• What you have to do: Repeat all of the data precisely.

• Dataset extract:
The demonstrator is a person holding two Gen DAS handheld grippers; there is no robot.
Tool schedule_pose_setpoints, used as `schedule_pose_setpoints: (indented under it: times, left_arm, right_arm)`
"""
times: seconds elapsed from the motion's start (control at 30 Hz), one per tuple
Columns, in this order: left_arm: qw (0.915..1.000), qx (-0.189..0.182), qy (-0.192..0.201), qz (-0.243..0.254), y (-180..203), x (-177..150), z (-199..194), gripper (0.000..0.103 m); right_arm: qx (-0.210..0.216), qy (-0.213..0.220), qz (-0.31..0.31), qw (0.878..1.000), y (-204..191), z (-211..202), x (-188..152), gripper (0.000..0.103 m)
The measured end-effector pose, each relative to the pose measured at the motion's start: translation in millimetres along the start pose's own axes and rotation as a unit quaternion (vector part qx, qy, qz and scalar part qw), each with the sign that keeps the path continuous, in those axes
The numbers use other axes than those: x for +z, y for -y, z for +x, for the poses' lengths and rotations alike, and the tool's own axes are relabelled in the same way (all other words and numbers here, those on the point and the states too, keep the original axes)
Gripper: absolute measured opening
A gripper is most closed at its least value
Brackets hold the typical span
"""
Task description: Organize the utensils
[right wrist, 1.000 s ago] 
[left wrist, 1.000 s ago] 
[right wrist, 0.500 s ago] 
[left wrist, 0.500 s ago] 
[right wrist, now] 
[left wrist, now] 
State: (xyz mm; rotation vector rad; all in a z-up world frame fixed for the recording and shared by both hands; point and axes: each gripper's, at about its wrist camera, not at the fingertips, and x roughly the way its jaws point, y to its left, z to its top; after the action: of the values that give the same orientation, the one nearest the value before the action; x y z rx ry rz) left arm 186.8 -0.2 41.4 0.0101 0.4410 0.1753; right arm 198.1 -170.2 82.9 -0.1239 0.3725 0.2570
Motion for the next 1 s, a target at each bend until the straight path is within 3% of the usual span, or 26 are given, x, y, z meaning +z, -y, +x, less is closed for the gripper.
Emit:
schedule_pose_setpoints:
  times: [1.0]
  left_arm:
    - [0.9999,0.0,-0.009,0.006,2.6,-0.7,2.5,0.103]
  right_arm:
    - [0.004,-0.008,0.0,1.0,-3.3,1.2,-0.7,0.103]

• Output for this task:
The demonstrator is a person holding two Gen DAS handheld grippers; there is no robot.
Tool schedule_pose_setpoints, used as `schedule_pose_setpoints: (indented under it: times, left_arm, right_arm)`
"""
times: seconds elapsed from the motion's start (control at 30 Hz), one per tuple
Columns, in this order: left_arm: qw (0.915..1.000), qx (-0.189..0.182), qy (-0.192..0.201), qz (-0.243..0.254), y (-180..203), x (-177..150), z (-199..194), gripper (0.000..0.103 m); right_arm: qx (-0.210..0.216), qy (-0.213..0.220), qz (-0.31..0.31), qw (0.878..1.000), y (-204..191), z (-211..202), x (-188..152), gripper (0.000..0.103 m)
The measured end-effector pose, each relative to the pose measured at the motion's start: translation in millimetres along the start pose's own axes and rotation as a unit quaternion (vector part qx, qy, qz and scalar part qw), each with the sign that keeps the path continuous, in those axes
The numbers use other axes than those: x for +z, y for -y, z for +x, for the poses' lengths and rotations alike, and the tool's own axes are relabelled in the same way (all other words and numbers here, those on the point and the states too, keep the original axes)
Gripper: absolute measured opening
A gripper is most closed at its least value
Brackets hold the typical span
"""
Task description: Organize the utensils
[right wrist, 1.000 s ago] 
[left wrist, 1.000 s ago] 
[right wrist, 0.500 s ago] 
[left wrist, 0.500 s ago] 
[right wrist, now] 
[left wrist, now] 
State: (xyz mm; rotation vector rad; all in a z-up world frame fixed for the recording and shared by both hands; point and axes: each gripper's, at about its wrist camera, not at the fingertips, and x roughly the way its jaws point, y to its left, z to its top; after the action: of the values that give the same orientation, the one nearest the value before the action; x y z rx ry rz) left arm 186.8 -0.2 41.4 0.0101 0.4410 0.1753; right arm 198.1 -170.2 82.9 -0.1239 0.3725 0.2570
Motion for the next 1 s, a target at each bend until the straight path is within 3% of the usual span, or 26 are given, x, y, z meaning +z, -y, +x, less is closed for the gripper.
Emit:
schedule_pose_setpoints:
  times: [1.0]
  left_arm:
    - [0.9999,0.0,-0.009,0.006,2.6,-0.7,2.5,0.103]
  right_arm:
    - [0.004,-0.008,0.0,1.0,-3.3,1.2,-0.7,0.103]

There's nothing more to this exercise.